**To do**
Would you go through the records below and copy each line with the string "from"?
[Records Boundary: Start]
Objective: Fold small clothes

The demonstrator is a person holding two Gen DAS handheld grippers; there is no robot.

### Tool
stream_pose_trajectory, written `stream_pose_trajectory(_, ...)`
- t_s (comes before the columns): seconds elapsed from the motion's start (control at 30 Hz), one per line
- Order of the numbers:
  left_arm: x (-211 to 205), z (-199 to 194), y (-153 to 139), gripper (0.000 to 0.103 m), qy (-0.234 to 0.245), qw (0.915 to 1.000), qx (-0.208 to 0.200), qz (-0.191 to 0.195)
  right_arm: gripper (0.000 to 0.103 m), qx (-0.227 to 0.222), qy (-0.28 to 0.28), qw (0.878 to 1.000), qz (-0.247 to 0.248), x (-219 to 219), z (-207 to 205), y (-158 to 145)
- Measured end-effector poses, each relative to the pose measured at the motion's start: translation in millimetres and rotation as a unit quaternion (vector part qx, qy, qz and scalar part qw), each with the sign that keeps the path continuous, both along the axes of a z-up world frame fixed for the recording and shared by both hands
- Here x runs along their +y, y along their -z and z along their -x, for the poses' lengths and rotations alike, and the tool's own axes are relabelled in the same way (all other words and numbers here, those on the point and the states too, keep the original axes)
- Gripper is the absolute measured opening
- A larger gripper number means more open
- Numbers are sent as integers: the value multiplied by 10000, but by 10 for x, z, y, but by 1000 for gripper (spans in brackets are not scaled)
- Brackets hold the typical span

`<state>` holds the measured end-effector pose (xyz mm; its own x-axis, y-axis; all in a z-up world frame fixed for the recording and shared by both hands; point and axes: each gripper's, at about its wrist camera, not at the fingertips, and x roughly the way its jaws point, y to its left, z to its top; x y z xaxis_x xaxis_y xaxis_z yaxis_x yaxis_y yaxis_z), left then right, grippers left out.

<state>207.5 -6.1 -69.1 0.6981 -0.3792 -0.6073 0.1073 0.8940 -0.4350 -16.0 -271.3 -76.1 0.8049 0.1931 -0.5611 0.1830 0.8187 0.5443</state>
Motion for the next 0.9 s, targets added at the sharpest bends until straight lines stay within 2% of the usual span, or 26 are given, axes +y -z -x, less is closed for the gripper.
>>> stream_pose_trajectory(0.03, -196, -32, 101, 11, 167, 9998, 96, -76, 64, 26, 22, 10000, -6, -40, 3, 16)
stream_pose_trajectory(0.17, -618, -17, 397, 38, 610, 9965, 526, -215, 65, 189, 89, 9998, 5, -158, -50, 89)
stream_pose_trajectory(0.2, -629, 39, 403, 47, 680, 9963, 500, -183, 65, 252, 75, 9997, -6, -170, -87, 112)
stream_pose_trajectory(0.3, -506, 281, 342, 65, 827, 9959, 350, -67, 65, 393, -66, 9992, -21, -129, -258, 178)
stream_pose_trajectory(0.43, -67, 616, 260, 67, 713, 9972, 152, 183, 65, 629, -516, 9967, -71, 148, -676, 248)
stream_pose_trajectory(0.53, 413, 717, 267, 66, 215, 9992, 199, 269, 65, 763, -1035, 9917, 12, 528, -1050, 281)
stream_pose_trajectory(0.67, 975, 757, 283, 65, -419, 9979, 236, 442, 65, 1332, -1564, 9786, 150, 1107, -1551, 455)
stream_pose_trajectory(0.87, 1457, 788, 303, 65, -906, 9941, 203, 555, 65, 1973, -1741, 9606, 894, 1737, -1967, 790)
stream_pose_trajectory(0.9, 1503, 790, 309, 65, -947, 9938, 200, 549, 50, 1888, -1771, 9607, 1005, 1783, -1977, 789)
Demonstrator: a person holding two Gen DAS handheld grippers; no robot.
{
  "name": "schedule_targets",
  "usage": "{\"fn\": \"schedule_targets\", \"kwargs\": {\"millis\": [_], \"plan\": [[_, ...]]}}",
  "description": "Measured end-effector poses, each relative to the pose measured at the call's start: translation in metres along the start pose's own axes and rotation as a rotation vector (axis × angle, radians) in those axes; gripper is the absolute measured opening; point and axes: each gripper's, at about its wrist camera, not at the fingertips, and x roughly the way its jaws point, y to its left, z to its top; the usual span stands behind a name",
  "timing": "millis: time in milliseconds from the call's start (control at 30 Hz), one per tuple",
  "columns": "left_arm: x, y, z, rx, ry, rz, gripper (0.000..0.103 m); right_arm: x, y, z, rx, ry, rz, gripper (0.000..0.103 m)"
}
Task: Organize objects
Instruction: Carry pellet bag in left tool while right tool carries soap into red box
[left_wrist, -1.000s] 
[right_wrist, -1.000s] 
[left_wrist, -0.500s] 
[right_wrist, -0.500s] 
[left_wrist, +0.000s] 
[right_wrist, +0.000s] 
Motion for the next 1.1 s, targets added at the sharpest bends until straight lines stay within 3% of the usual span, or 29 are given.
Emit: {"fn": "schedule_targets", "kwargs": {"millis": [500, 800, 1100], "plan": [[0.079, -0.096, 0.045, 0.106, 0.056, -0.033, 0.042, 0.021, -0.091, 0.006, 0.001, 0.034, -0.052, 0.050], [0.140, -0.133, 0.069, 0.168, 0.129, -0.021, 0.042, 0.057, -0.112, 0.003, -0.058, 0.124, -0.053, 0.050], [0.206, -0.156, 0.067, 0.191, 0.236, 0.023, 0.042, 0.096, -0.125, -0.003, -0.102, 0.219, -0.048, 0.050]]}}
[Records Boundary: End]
**Exercise output**
- t_s (comes before the columns): seconds elapsed from the motion's start (control at 30 Hz), one per line
  "timing": "millis: time in milliseconds from the call's start (control at 30 Hz), one per tuple",

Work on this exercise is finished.